Sánchez’s Socialists have spent major political capital since then in reducing tensions in Catalonia, including pardoning jailed high-profile separatists and pushing through an amnesty for Puigdemont and hundreds more.

The Socialist win “is due to many factors that will have to analyze, but one of those factors were the policies and leadership of the government of Spain and Pedro Sánchez,” Illa said.

The Together party of Puigdemont restored its leadership of the separatist camp with 35 seats, up from 32 three years ago. He fled Spain after the 2017 secession attempt and has run his campaign from southern France on the pledge that he will return home when lawmakers convene to elect a new regional president in the coming weeks.

Puigdemont’s escape from Spain became the stuff of legend among his followers, and a huge source of embarrassment for Spain’s law enforcement. He recently denied during the campaign that he had hidden himself in a car trunk to avoid detection while he slipped across the border during a legal crackdown that landed several of his cohorts in prison until Sánchez’s government pardoned them.

The Republican Left of Catalonia of sitting regional president Pere Aragonès plummeted to 20 seats from 33. But the leftist separatist party, which has governed in minority during a record drought, could be key to Illa’s hopes, although that would require it to break with the pro-secession bloc.

READ MORE: Barcelona may need water shipped in during worst drought on record in Catalonia, authorities say

The Popular Party, which is the largest party in Spain’s national parliament where it leads the opposition, surged to 15 seats from three.

The far-right, Spanish ultra-nationalist party Vox held its 11 seats, while on the other end of the spectrum, the far-left, pro-secession Cup took four, down from nine.

An upstart pro-secession, far-right party called Catalan Alliance, which rails against unauthorized immigration as well as the Spanish state, will enter the chamber for the first time with two seats.

“We have seen that Catalonia is not immune to the reactionary, far-right wave sweeping Europe,” Aragonés, the outgoing regional president, said.

The crippling drought, not independence, is currently the leading concern of Catalans, according to the most recent survey by Catalonia’s public opinion office.

The opinion office said that 50 percent of Catalans are against independence while 42 percent are for it, meaning support for it has dipped to 2012 levels.

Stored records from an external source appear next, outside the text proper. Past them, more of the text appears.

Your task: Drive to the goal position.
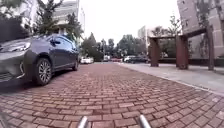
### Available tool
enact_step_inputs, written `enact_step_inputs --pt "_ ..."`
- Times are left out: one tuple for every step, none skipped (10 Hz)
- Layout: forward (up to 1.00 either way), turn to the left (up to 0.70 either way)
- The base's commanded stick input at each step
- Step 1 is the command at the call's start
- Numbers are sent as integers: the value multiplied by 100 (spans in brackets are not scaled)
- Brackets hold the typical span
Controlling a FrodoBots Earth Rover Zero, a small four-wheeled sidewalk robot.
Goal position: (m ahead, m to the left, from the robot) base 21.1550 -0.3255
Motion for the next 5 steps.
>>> enact_step_inputs --pt "45 0" --pt "45 0" --pt "45 0" --pt "45 0" --pt "45 0"
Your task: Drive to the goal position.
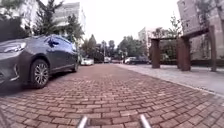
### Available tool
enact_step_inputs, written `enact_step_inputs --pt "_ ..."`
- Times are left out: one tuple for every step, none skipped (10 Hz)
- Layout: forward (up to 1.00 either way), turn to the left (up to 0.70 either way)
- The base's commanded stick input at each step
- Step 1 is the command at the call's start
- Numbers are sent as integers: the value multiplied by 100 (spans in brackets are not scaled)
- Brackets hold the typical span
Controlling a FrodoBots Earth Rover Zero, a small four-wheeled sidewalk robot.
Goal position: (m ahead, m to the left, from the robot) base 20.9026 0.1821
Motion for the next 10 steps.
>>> enact_step_inputs --pt "45 0" --pt "45 0" --pt "45 0" --pt "45 0" --pt "45 0" --pt "45 0" --pt "45 9" --pt "45 24" --pt "45 27" --pt "45 27"
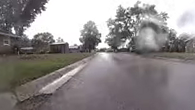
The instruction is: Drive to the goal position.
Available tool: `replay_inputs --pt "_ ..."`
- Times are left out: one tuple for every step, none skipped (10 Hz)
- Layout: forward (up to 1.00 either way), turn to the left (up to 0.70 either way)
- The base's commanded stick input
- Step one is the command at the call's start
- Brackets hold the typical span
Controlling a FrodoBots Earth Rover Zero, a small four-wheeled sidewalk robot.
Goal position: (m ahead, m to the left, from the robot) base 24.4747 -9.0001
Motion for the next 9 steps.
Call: replay_inputs --pt "0.5 0.0" --pt "0.5 0.0" --pt "0.5 0.0" --pt "0.5 0.0" --pt "0.5 0.0" --pt "0.5 0.0" --pt "0.5 0.0" --pt "0.5 0.0" --pt "0.5 0.0"
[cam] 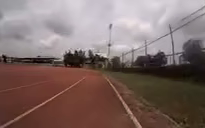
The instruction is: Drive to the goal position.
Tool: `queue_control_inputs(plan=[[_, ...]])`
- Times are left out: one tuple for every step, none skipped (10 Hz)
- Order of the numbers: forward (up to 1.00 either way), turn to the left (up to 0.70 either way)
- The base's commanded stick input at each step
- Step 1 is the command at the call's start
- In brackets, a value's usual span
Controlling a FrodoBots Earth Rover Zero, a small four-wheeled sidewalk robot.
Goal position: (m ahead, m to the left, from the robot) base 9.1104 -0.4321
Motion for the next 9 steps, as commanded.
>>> queue_control_inputs(plan=[[0.7,-0.01],[0.7,-0.07],[0.7,-0.33],[0.7,-0.33],[0.7,-0.33],[0.7,-0.33],[0.7,-0.33],[0.7,0.0],[0.7,0.0]])
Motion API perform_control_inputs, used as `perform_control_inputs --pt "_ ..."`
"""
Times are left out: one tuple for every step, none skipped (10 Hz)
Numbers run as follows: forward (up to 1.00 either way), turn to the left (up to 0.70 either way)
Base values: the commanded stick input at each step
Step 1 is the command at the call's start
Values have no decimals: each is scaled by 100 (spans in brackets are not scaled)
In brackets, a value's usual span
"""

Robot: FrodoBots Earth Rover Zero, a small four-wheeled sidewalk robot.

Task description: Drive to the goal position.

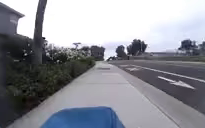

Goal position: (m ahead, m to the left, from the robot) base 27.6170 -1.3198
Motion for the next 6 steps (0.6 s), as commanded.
perform_control_inputs --pt "100 0" --pt "100 11" --pt "100 25" --pt "100 27" --pt "100 27" --pt "100 27"
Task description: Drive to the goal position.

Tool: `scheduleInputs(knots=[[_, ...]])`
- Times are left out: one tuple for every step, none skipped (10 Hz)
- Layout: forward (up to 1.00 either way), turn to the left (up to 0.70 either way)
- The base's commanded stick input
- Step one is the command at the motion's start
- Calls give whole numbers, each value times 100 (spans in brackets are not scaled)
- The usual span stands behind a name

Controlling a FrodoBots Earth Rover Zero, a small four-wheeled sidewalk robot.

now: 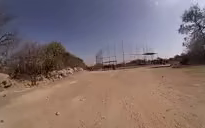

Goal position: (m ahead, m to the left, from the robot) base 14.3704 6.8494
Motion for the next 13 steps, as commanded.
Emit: scheduleInputs(knots=[[0, 0], [0, 0], [0, 0], [0, 0], [2, 0], [5, 0], [50, 0], [50, 0], [50, 0], [50, 0], [50, 0], [50, 0], [50, 0]])
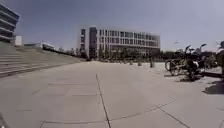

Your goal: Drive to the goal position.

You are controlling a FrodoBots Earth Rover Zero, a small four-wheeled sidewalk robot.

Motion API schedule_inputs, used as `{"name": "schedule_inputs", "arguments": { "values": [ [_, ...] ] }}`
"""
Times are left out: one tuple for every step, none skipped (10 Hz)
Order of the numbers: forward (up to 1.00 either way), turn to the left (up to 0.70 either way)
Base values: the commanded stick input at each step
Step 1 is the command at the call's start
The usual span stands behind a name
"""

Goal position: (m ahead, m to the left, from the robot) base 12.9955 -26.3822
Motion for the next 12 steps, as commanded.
{"name": "schedule_inputs", "arguments": {
  "values": [
    [1.0, 0.0],
    [1.0, 0.0],
    [1.0, 0.0],
    [1.0, 0.0],
    [1.0, 0.0],
    [1.0, 0.0],
    [1.0, 0.0],
    [1.0, 0.0],
    [1.0, 0.0],
    [1.0, 0.0],
    [1.0, 0.0],
    [1.0, 0.0]
  ]
}}
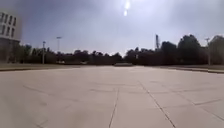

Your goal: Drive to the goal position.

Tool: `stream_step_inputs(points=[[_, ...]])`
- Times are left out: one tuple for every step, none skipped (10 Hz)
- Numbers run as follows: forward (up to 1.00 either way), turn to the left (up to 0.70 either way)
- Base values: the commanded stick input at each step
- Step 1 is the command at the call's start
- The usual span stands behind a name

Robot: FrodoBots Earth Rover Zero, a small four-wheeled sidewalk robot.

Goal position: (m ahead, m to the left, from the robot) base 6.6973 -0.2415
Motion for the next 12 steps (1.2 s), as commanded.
stream_step_inputs(points=[[0.97, -0.01], [1.0, -0.01], [1.0, -0.01], [1.0, -0.01], [1.0, -0.01], [1.0, -0.01], [1.0, -0.06], [1.0, -0.21], [1.0, -0.37], [1.0, -0.39], [1.0, -0.38], [1.0, -0.19]])
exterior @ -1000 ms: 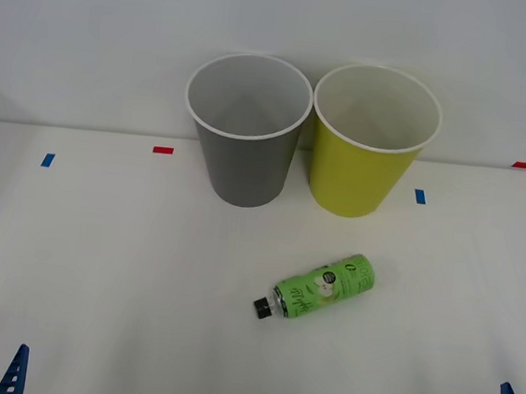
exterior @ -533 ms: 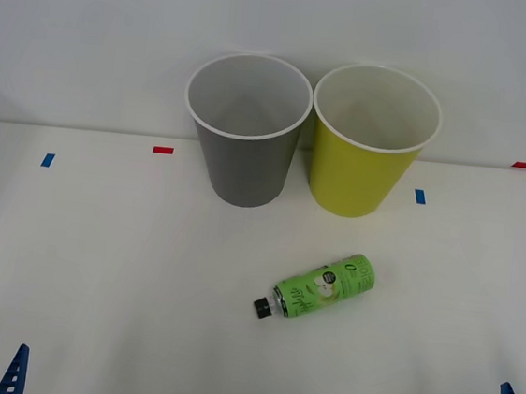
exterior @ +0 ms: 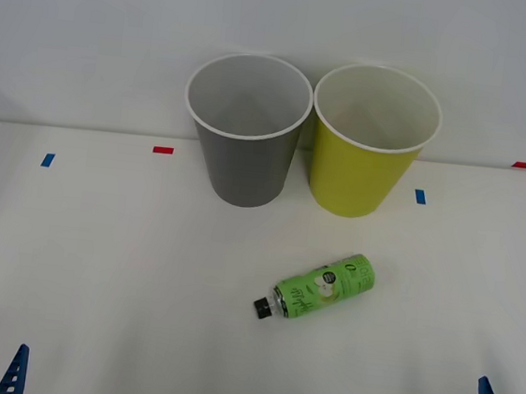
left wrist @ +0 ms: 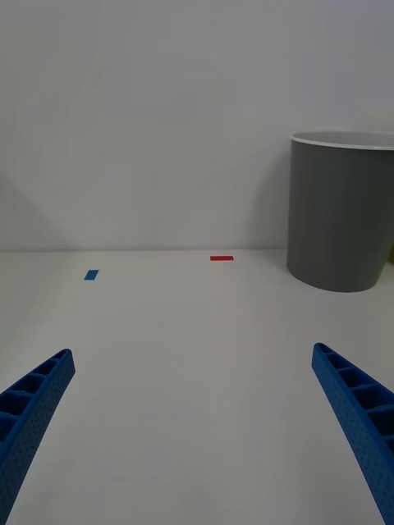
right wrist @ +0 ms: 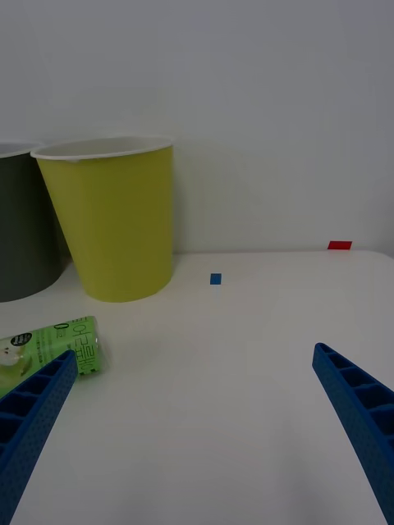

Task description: Put cans in the gray bin and PET bottles in the light green bin.

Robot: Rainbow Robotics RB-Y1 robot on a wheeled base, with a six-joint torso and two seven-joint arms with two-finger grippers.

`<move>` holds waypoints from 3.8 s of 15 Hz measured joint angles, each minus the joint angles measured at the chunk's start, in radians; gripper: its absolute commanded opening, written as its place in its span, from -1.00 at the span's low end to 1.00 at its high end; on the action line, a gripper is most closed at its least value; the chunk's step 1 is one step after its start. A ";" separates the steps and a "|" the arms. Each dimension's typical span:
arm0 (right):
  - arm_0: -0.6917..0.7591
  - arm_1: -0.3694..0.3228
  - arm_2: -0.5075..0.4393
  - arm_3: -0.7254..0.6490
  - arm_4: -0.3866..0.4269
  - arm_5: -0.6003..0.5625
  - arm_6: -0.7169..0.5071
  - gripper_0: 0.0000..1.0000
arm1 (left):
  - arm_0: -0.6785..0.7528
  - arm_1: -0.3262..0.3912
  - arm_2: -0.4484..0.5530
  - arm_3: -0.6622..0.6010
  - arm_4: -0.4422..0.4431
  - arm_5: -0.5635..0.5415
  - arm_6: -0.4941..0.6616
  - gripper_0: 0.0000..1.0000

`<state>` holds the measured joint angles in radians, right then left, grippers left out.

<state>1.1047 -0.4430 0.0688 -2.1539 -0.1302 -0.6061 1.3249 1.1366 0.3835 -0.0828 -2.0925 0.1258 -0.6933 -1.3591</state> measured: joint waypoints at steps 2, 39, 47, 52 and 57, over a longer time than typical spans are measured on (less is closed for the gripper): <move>-0.005 -0.002 0.009 -0.042 -0.009 0.091 -0.003 1.00 | 0.000 0.000 0.000 0.000 0.000 0.000 0.000 1.00; -1.128 -0.195 0.316 -0.165 -0.254 1.864 -1.458 1.00 | 0.000 0.000 0.000 0.000 0.000 0.000 0.000 1.00; -1.365 -0.233 0.398 0.010 -0.426 1.973 -1.635 1.00 | 0.000 0.000 0.000 0.000 0.000 0.000 0.000 1.00; -1.484 -0.238 0.456 0.146 -0.525 1.973 -1.650 1.00 | 0.000 0.000 0.000 0.000 0.000 0.000 0.000 1.00; -1.561 -0.237 0.510 0.243 -0.573 1.973 -1.644 1.00 | 0.000 0.000 0.000 0.000 0.000 0.000 0.000 1.00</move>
<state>-0.4565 -0.6799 0.5792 -1.9112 -0.7032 1.3671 -0.3195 1.1367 0.3835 -0.0828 -2.0924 0.1258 -0.6933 -1.3591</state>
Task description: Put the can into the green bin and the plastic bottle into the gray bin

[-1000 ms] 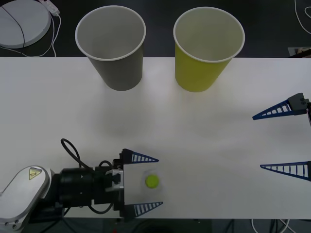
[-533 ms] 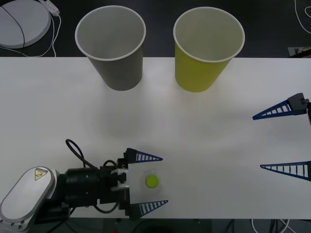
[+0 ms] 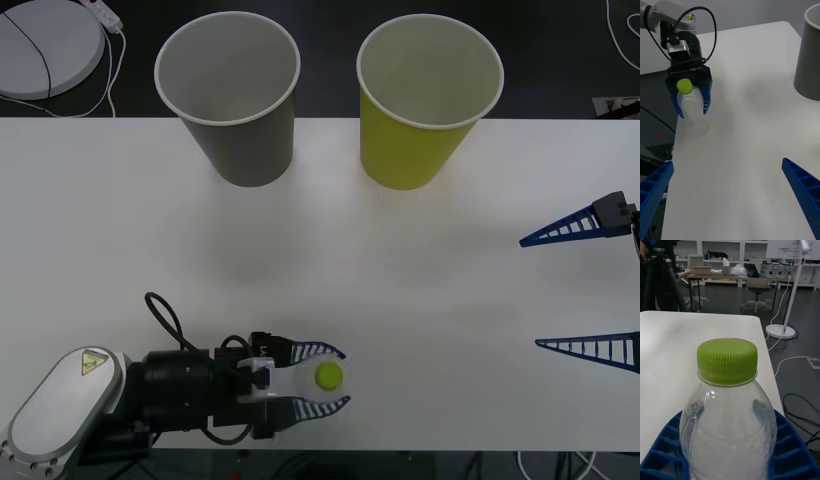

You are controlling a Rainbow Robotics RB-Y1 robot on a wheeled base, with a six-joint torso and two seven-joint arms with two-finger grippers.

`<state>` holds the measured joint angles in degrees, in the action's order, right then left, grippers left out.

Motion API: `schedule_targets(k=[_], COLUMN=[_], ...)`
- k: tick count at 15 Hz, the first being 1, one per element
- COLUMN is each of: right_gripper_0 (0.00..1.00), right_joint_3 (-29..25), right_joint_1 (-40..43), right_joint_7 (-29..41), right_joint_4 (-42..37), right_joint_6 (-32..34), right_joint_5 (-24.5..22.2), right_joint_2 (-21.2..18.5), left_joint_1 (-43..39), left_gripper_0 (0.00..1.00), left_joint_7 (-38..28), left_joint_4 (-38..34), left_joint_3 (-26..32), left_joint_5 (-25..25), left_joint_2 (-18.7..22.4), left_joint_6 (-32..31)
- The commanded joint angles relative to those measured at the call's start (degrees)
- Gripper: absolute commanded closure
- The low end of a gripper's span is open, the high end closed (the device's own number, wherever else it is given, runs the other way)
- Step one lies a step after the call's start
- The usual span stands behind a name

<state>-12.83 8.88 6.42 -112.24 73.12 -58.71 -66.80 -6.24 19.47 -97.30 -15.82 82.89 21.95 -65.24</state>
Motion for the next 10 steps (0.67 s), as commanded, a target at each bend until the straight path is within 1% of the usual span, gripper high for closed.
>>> schedule_targets(k=[1,6,10], right_gripper_0=[0.0,0.0,0.0], right_joint_3=[0.0,0.0,0.0], right_joint_1=[0.0,0.0,0.0], right_joint_7=[0.0,0.0,0.0], right_joint_4=[0.0,0.0,0.0], right_joint_6=[0.0,0.0,0.0], right_joint_5=[0.0,0.0,0.0], right_joint_2=[0.0,0.0,0.0], left_joint_1=[0.0,0.0,0.0], left_gripper_0=[1.0,1.0,1.0], left_joint_7=[0.4,0.4,-0.6], left_joint_4=[0.0,-0.1,-1.4], left_joint_3=[0.0,0.0,0.6], left_joint_5=[0.0,-0.4,-1.3], left_joint_2=[0.0,0.0,1.3], left_joint_6=[0.6,1.2,1.5])
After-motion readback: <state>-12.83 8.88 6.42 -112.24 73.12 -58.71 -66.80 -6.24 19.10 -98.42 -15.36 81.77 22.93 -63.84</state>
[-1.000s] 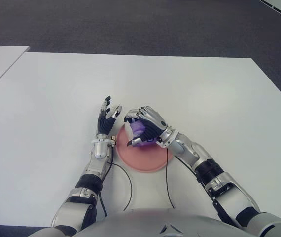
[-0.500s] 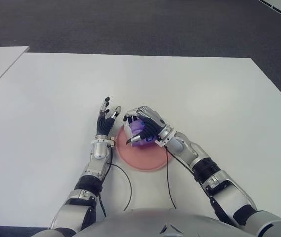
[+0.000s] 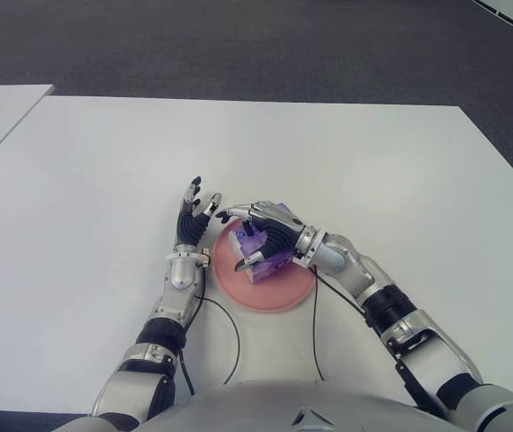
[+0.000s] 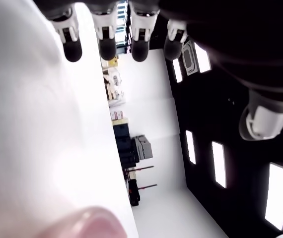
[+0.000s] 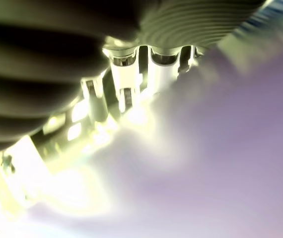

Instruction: Put the tissue paper into the plate.

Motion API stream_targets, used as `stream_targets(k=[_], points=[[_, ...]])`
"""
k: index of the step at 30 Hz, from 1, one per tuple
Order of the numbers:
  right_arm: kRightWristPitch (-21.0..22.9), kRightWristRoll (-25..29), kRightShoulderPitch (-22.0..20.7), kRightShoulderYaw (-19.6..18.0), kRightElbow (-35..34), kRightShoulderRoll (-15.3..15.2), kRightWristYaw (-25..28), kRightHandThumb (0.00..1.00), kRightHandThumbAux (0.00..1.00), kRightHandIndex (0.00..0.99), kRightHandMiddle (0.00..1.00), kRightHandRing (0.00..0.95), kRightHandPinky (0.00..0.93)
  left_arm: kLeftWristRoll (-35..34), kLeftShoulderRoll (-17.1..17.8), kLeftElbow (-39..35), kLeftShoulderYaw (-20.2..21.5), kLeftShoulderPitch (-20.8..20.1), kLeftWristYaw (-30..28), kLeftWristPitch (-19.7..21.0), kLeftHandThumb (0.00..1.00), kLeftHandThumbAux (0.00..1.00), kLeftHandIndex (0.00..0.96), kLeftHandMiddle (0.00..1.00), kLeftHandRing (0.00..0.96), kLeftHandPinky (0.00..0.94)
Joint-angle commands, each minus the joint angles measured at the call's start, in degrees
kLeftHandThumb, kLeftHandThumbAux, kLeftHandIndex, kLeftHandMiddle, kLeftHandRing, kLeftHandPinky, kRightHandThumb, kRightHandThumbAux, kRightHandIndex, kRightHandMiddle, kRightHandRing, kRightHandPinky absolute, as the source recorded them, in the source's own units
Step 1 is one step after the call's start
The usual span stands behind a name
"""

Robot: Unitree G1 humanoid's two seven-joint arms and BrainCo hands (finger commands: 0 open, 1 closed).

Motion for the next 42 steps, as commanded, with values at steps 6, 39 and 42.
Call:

When Puigdemont left in 2017, 49 percent favored independence and 43 percent were against.

More than 3.1 million voted, with participation at 57 percent. Potentially thousands of voters had trouble reaching their polling stations when Catalonia’s commuter rail service had to shut down several train lines after what officials said was the robbery of copper cables from a train installation near Barcelona.